A DONEGAL businessman has accused a rival company of using interns as “slave labour” with no prospect of them ever being offered proper jobs at the end.
He spoke out after reading a European Parliament report which made the same claims this week.
“The people behind these schemes often mean well but some businesses which use them, abuse them and abuse the young people they are taking on,” he claimed.
“I know one business which rivals my own. I pay proper wages to loyal staff.
“Now I find myself competing against someone who appears to have endless access to unpaid interns and trainees. He moves from one scheme to another and from one agency to the next.
“This allows him to undercut me in my business employing people on proper salaries and therefore endanger those full-time positions.
“It should not be allowed to happen. A company which employs trainees and interns on schemes should either offer jobs at the end of the term – and if they can’t they shouldn’t be allowed any more. It’s slave labour otherwise.”

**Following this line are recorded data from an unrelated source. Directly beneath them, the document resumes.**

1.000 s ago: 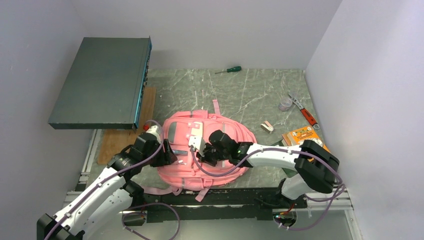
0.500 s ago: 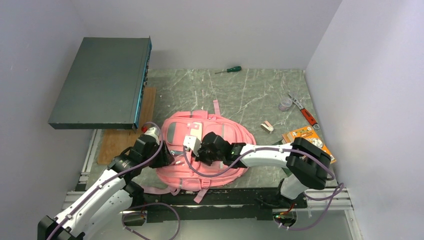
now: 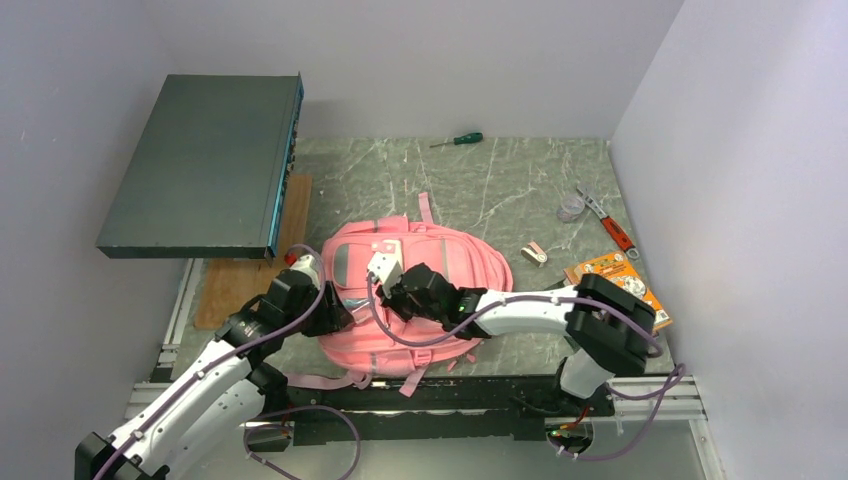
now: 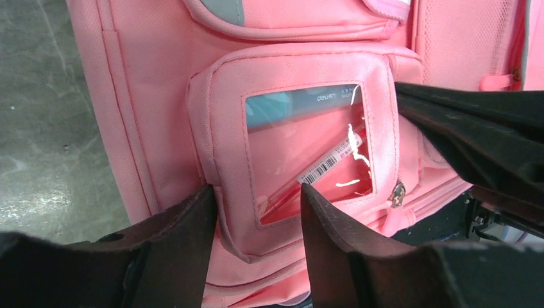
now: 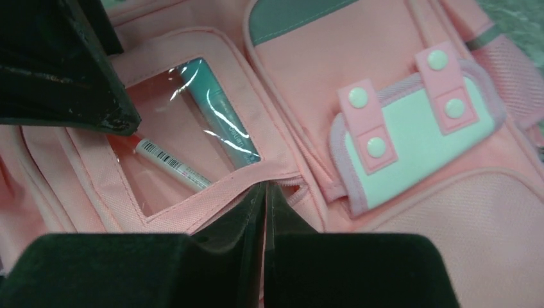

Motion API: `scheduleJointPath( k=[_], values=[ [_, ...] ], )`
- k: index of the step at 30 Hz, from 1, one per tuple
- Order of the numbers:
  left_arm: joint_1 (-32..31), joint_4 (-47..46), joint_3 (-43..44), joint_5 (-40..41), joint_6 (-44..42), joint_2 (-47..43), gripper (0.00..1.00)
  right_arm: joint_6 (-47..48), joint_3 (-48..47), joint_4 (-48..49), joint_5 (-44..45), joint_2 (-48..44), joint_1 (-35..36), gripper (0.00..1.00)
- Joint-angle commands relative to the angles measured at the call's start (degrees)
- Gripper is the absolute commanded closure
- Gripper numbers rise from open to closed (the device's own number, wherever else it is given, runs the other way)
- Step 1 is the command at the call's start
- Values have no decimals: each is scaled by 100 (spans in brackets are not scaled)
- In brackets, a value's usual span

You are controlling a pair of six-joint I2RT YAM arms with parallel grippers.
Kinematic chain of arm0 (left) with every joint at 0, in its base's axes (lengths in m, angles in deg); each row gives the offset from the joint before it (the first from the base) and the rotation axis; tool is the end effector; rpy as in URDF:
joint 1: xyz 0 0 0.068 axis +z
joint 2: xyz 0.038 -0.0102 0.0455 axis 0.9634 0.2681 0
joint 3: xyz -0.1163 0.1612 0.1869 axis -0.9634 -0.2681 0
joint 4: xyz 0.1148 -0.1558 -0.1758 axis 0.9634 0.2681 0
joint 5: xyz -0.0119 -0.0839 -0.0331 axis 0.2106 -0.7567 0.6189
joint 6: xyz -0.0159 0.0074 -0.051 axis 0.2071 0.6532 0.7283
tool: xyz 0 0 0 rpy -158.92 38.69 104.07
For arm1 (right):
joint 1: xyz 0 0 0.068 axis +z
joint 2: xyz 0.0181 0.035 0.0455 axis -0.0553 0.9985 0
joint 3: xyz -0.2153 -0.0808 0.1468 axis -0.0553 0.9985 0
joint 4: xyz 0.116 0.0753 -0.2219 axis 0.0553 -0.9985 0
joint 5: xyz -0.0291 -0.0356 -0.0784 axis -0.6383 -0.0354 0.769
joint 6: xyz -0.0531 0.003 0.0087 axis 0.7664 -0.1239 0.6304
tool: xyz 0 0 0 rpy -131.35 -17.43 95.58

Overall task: Pack the student bag
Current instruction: Place the stationery in the student bag.

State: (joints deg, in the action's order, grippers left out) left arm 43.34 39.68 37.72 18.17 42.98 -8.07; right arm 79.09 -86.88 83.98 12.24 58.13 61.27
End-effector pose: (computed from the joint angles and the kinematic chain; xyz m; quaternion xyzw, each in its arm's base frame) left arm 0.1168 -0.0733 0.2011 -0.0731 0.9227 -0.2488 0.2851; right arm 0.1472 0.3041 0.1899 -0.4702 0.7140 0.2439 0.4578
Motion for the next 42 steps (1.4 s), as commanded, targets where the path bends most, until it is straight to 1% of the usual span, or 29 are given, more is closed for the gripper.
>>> scheduleJointPath(
  k=[1, 3, 5, 7, 9, 11, 13, 15, 18, 21, 25, 27, 29, 31, 35, 38, 42],
  values=[
    [-92, -211, 6, -393, 204, -77, 45, -372, -78, -268, 627, -931, -20, 90],
    [-96, -228, -1, -376, 196, -53, 45, -383, 18, -782, 679, -1216, -94, 84],
    [-97, -237, -5, -366, 176, 1, 45, -540, 225, -1066, 629, -1534, -192, 77],
    [-97, -243, 2, -366, 162, 55, 45, -463, 485, -1211, 260, -1833, -343, 74],
    [-96, -256, -4, -348, 152, 76, 44, 220, 687, -1225, -303, -1981, -380, 74],
    [-97, -271, -20, -313, 158, 75, 44, 880, 842, -1135, -605, -1998, -391, 75],
    [-94, -290, -31, -316, 155, 75, 44, 1529, 991, -919, -760, -1928, -419, 76],
    [-96, -310, -32, -334, 139, 113, 44, 1906, 964, -751, -923, -1745, -469, 77],
    [-97, -253, 25, -331, 52, 188, 44, 1870, 709, -618, -1397, -1365, -590, 78],
    [-96, -202, 26, -300, 34, 170, 44, 1778, 705, -276, -1527, -1141, -591, 76],
    [-96, -216, -9, -279, 63, 85, 44, 2035, 677, 19, -1613, -938, -582, 74],
    [-97, -181, -3, -270, 46, 94, 44, 2192, 584, -73, -1701, -945, -582, 74],
    [-97, -166, -8, -261, 37, 91, 43, 2356, 533, -208, -2052, -1029, -616, 73],
    [-96, -199, -38, -264, 52, 76, 43, 2501, 462, -373, -2590, -1045, -743, 69],
    [-97, -208, -71, -254, 46, 45, 43, 2740, 110, -845, -3142, -832, -995, 67],
    [-96, -199, -99, -225, 48, -11, 43, 2719, -81, -1056, -3785, -577, -1279, 64],
    [-97, -148, -81, -193, 29, -57, 41, 2911, -263, -1333, -4076, -257, -1409, 63]
  ],
)
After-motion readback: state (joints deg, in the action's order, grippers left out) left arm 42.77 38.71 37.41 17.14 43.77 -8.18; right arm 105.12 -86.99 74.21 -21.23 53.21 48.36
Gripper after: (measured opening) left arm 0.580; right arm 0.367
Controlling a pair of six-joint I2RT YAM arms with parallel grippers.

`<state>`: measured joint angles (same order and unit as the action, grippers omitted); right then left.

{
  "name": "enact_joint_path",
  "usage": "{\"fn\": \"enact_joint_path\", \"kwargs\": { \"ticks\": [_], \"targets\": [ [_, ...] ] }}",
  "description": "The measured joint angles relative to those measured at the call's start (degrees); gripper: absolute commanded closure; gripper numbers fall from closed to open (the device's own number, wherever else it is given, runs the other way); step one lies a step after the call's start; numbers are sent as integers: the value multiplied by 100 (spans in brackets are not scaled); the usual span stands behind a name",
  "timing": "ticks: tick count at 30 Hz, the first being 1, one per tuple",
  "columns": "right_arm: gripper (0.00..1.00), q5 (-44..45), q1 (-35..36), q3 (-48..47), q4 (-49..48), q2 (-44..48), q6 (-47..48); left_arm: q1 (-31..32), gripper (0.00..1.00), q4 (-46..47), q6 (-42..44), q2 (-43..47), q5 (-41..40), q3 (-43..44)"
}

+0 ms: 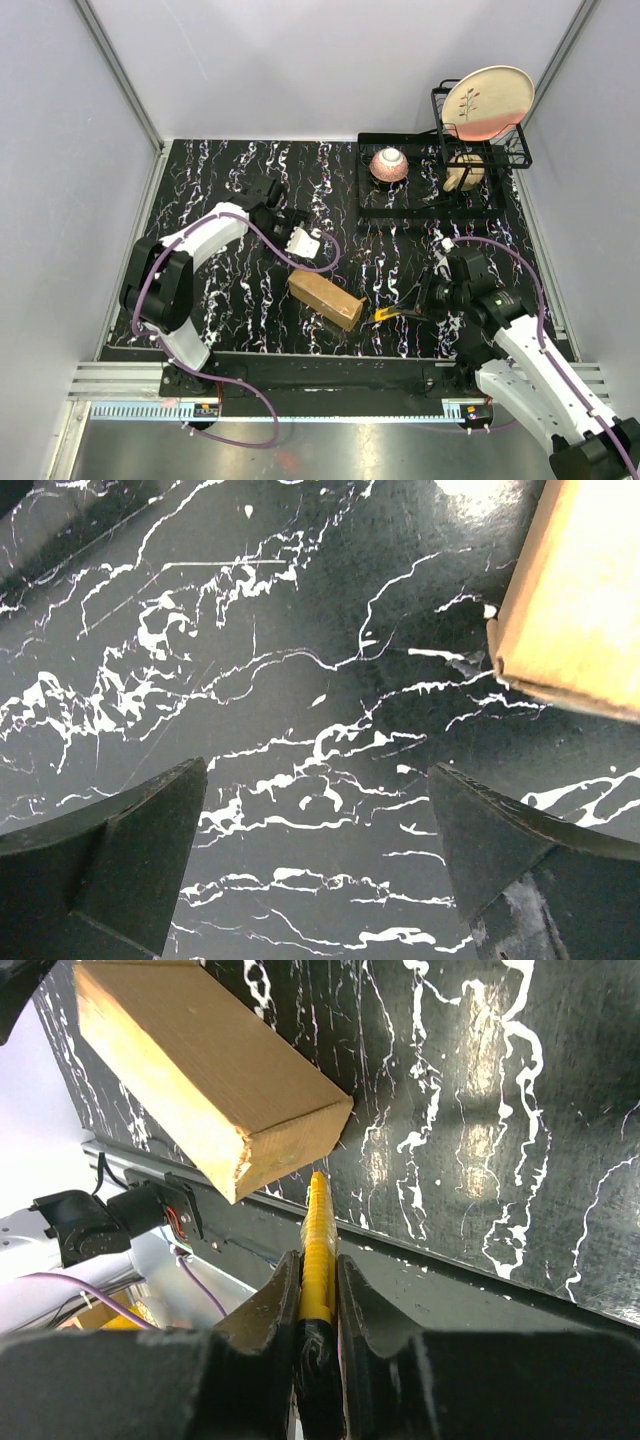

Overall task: Unpack the express box
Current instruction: Adjust the express box at the center of the board.

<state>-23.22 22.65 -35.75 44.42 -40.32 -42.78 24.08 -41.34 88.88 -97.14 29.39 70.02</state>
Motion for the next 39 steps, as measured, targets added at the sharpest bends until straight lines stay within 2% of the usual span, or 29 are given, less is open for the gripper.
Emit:
{"fn": "enact_joint_path", "kwargs": {
  "ticks": [19,39],
  "targets": [
    [100,-599,0,529,-1384,-800,-354,330,1,-144,116,503,243,-717],
    [100,-334,-11,260,-2013,-1510,-328,365,1,-789,52,1193,411,-1515]
  ]
}}
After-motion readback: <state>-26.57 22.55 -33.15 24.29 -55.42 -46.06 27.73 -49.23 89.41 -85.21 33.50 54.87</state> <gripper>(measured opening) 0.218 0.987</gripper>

He added: “I know of other cases where trainees ended up doing jobs other than they were supposed to. They were offered the world and then chucked out the door at the end.
“And there are some well-known companies doing this. It goes against any sense of social justice. It’s greedy people lining their pockets on the back of well-meaning young people.”
MEPs said this week that internships and traineeships should be carefully monitored to ensure that the system is not open to abuse.
A report approved by the European Parliament called for a quality framework to be set up for internships, as one of a series of measures to boost job creation.
Labour MEP Emer Costello said the practice of taking on young people to work unpaid for a period of time as a means of gaining professional experience is sometimes exploited by companies, who treat their interns as “slave labour”.
“I’ve heard from young people who are on their fourth or fifth internship working for nothing, sometimes just doing a different job for the same company. That is never what the internship was set up to achieve,” said Ms Costello.
MEPs pinpointed poor working conditions, little-or-no financial remuneration and the lack of a full time job upon completion of an internship as the basic problems with the internship system. They said interns should be given a minimum payment level and that their internship should be of limited duration.
“We need EU regulation so that internships are a social contract that mutually beneficial for both the employer and the trainee, allowing the young person to up skill and boost their job prospects,” said the Labour MEP.
She suggested that Ireland’s Job Bridge internship scheme could provide a model for other member states so that a consistent standard would be applied throughout the EU.